▸ **Task item**: Without a single alteration, write the listing out again.

▸ **Recorded data**:

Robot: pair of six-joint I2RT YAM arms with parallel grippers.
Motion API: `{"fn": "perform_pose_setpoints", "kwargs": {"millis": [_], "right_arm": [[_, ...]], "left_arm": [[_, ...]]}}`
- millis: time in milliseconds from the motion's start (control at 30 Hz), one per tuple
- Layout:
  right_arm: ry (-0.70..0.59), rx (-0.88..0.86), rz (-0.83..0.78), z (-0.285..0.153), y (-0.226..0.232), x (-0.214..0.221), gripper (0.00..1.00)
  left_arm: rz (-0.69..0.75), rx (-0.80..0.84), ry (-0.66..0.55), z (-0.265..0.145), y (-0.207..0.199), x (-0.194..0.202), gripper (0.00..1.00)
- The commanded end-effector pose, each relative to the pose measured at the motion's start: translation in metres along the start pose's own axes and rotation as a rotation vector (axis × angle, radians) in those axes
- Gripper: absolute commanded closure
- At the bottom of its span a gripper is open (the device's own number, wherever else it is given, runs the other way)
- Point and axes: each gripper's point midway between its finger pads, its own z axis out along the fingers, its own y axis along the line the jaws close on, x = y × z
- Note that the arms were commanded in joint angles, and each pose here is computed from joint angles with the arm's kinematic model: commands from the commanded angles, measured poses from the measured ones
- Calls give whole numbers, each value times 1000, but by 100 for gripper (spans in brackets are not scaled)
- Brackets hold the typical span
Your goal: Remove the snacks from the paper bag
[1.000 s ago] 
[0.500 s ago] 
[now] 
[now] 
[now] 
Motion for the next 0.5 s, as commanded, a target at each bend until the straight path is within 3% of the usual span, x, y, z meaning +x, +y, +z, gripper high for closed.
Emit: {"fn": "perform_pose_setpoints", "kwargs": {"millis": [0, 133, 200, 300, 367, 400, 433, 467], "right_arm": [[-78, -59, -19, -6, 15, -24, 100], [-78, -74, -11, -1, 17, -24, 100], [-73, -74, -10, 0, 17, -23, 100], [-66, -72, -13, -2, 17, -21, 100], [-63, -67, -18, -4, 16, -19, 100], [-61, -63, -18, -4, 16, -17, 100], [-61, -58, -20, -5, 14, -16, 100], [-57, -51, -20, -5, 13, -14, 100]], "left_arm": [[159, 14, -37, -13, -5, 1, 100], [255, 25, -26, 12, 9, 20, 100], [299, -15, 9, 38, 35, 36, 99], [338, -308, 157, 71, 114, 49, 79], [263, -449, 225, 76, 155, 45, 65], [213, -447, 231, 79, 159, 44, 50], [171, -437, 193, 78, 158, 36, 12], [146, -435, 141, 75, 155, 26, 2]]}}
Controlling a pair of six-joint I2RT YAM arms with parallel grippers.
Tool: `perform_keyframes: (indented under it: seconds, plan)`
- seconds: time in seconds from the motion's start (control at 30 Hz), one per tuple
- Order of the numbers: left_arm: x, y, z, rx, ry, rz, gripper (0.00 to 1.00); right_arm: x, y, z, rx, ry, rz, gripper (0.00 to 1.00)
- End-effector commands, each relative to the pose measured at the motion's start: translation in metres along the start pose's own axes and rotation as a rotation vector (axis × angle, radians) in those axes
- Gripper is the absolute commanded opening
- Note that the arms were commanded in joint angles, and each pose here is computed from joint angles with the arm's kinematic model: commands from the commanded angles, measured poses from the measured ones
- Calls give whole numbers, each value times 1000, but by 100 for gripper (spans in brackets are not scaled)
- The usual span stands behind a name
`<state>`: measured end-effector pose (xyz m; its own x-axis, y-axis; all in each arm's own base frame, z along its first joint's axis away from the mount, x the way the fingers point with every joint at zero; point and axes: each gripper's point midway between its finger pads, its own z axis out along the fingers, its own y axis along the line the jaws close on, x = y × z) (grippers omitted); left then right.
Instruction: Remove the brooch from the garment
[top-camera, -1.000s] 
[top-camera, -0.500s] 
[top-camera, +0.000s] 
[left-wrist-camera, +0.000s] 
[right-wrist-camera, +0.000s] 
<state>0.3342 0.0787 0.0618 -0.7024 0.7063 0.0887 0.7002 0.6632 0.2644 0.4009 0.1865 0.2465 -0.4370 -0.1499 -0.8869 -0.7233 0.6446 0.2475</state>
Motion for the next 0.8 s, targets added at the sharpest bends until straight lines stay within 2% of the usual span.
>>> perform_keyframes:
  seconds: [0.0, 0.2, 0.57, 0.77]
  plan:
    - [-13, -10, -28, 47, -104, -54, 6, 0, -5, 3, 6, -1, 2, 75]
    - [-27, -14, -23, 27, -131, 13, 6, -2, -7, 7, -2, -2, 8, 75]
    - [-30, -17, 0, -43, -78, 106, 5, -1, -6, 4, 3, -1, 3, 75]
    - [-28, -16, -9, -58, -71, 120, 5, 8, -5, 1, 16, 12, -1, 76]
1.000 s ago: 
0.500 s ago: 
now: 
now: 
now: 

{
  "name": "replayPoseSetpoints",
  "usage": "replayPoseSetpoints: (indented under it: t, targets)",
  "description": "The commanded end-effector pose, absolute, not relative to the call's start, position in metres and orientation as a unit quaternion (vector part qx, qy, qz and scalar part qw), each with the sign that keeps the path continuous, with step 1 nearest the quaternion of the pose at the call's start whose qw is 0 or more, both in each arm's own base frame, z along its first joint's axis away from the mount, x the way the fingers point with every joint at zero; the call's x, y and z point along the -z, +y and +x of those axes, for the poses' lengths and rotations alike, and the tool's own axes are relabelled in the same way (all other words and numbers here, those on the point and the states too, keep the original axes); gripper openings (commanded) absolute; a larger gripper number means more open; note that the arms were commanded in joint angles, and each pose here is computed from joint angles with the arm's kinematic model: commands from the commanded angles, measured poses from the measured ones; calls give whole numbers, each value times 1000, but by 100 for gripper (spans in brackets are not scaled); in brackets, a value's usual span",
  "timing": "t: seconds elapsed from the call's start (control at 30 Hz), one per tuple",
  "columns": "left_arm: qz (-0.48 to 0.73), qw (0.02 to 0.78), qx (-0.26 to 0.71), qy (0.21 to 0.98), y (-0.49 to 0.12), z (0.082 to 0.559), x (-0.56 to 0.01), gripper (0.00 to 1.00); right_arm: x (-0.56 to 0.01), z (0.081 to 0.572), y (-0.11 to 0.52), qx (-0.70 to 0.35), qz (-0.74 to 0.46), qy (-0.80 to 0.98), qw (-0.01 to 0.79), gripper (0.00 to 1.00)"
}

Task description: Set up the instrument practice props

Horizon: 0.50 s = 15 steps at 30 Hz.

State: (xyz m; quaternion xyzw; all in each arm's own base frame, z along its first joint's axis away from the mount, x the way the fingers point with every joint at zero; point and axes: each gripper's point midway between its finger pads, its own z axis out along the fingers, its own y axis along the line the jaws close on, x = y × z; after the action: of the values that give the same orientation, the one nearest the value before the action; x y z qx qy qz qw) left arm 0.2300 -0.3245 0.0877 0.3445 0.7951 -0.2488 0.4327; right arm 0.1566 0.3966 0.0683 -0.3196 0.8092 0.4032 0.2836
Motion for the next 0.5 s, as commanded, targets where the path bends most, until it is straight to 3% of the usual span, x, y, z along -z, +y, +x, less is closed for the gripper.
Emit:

▸ **Task answer**:
Robot: pair of six-joint I2RT YAM arms with parallel grippers.
Motion API: `{"fn": "perform_pose_setpoints", "kwargs": {"millis": [_], "right_arm": [[_, ...]], "left_arm": [[_, ...]]}}`
- millis: time in milliseconds from the motion's start (control at 30 Hz), one per tuple
- Layout:
  right_arm: ry (-0.70..0.59), rx (-0.88..0.86), rz (-0.83..0.78), z (-0.285..0.153), y (-0.226..0.232), x (-0.214..0.221), gripper (0.00..1.00)
  left_arm: rz (-0.69..0.75), rx (-0.80..0.84), ry (-0.66..0.55), z (-0.265..0.145), y (-0.207..0.199), x (-0.194..0.202), gripper (0.00..1.00)
- The commanded end-effector pose, each relative to the pose measured at the motion's start: translation in metres along the start pose's own axes and rotation as a rotation vector (axis × angle, radians) in those axes
- Gripper: absolute commanded closure
- At the bottom of its span a gripper is open (the device's own number, wherever else it is given, runs the other way)
- Point and axes: each gripper's point midway between its finger pads, its own z axis out along the fingers, its own y axis along the line the jaws close on, x = y × z
- Note that the arms were commanded in joint angles, and each pose here is computed from joint angles with the arm's kinematic model: commands from the commanded angles, measured poses from the measured ones
- Calls give whole numbers, each value times 1000, but by 100 for gripper (spans in brackets are not scaled)
- Brackets hold the typical span
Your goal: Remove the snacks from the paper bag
[1.000 s ago] 
[0.500 s ago] 
[now] 
[now] 
[now] 
Motion for the next 0.5 s, as commanded, a target at each bend until the straight path is within 3% of the usual span, x, y, z meaning +x, +y, +z, gripper high for closed.
Emit: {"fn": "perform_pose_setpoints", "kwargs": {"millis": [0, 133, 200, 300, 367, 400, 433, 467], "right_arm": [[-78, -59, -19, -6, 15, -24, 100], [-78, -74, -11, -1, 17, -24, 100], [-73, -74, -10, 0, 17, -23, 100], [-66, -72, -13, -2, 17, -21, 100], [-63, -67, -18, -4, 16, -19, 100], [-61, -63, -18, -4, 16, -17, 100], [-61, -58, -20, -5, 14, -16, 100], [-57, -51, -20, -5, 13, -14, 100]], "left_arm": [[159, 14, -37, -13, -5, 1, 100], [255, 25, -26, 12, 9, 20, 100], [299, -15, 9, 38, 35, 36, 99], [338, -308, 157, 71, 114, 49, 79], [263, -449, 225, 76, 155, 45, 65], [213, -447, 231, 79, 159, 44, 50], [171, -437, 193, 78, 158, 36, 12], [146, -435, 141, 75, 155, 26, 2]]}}
Controlling a pair of six-joint I2RT YAM arms with parallel grippers.
Tool: `perform_keyframes: (indented under it: seconds, plan)`
- seconds: time in seconds from the motion's start (control at 30 Hz), one per tuple
- Order of the numbers: left_arm: x, y, z, rx, ry, rz, gripper (0.00 to 1.00); right_arm: x, y, z, rx, ry, rz, gripper (0.00 to 1.00)
- End-effector commands, each relative to the pose measured at the motion's start: translation in metres along the start pose's own axes and rotation as a rotation vector (axis × angle, radians) in those axes
- Gripper is the absolute commanded opening
- Note that the arms were commanded in joint angles, and each pose here is computed from joint angles with the arm's kinematic model: commands from the commanded angles, measured poses from the measured ones
- Calls give whole numbers, each value times 1000, but by 100 for gripper (spans in brackets are not scaled)
- The usual span stands behind a name
`<state>`: measured end-effector pose (xyz m; its own x-axis, y-axis; all in each arm's own base frame, z along its first joint's axis away from the mount, x the way the fingers point with every joint at zero; point and axes: each gripper's point midway between its finger pads, its own z axis out along the fingers, its own y axis along the line the jaws close on, x = y × z) (grippers omitted); left then right.
Instruction: Remove the brooch from the garment
[top-camera, -1.000s] 
[top-camera, -0.500s] 
[top-camera, +0.000s] 
[left-wrist-camera, +0.000s] 
[right-wrist-camera, +0.000s] 
<state>0.3342 0.0787 0.0618 -0.7024 0.7063 0.0887 0.7002 0.6632 0.2644 0.4009 0.1865 0.2465 -0.4370 -0.1499 -0.8869 -0.7233 0.6446 0.2475</state>
Motion for the next 0.8 s, targets added at the sharpest bends until straight lines stay within 2% of the usual span.
>>> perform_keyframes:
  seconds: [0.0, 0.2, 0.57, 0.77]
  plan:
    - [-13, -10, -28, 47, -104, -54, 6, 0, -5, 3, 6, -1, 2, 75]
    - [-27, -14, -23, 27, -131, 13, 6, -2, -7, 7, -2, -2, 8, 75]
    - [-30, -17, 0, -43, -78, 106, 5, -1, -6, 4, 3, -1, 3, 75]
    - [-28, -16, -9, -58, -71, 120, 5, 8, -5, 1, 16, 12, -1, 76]
1.000 s ago: 
0.500 s ago: 
now: 
now: 
now: 

{
  "name": "replayPoseSetpoints",
  "usage": "replayPoseSetpoints: (indented under it: t, targets)",
  "description": "The commanded end-effector pose, absolute, not relative to the call's start, position in metres and orientation as a unit quaternion (vector part qx, qy, qz and scalar part qw), each with the sign that keeps the path continuous, with step 1 nearest the quaternion of the pose at the call's start whose qw is 0 or more, both in each arm's own base frame, z along its first joint's axis away from the mount, x the way the fingers point with every joint at zero; the call's x, y and z point along the -z, +y and +x of those axes, for the poses' lengths and rotations alike, and the tool's own axes are relabelled in the same way (all other words and numbers here, those on the point and the states too, keep the original axes); gripper openings (commanded) absolute; a larger gripper number means more open; note that the arms were commanded in joint angles, and each pose here is computed from joint angles with the arm's kinematic model: commands from the commanded angles, measured poses from the measured ones; calls give whole numbers, each value times 1000, but by 100 for gripper (spans in brackets are not scaled); in brackets, a value's usual span",
  "timing": "t: seconds elapsed from the call's start (control at 30 Hz), one per tuple",
  "columns": "left_arm: qz (-0.48 to 0.73), qw (0.02 to 0.78), qx (-0.26 to 0.71), qy (0.21 to 0.98), y (-0.49 to 0.12), z (0.082 to 0.559), x (-0.56 to 0.01), gripper (0.00 to 1.00); right_arm: x (-0.56 to 0.01), z (0.081 to 0.572), y (-0.11 to 0.52), qx (-0.70 to 0.35), qz (-0.74 to 0.46), qy (-0.80 to 0.98), qw (-0.01 to 0.79), gripper (0.00 to 1.00)"
}

Task description: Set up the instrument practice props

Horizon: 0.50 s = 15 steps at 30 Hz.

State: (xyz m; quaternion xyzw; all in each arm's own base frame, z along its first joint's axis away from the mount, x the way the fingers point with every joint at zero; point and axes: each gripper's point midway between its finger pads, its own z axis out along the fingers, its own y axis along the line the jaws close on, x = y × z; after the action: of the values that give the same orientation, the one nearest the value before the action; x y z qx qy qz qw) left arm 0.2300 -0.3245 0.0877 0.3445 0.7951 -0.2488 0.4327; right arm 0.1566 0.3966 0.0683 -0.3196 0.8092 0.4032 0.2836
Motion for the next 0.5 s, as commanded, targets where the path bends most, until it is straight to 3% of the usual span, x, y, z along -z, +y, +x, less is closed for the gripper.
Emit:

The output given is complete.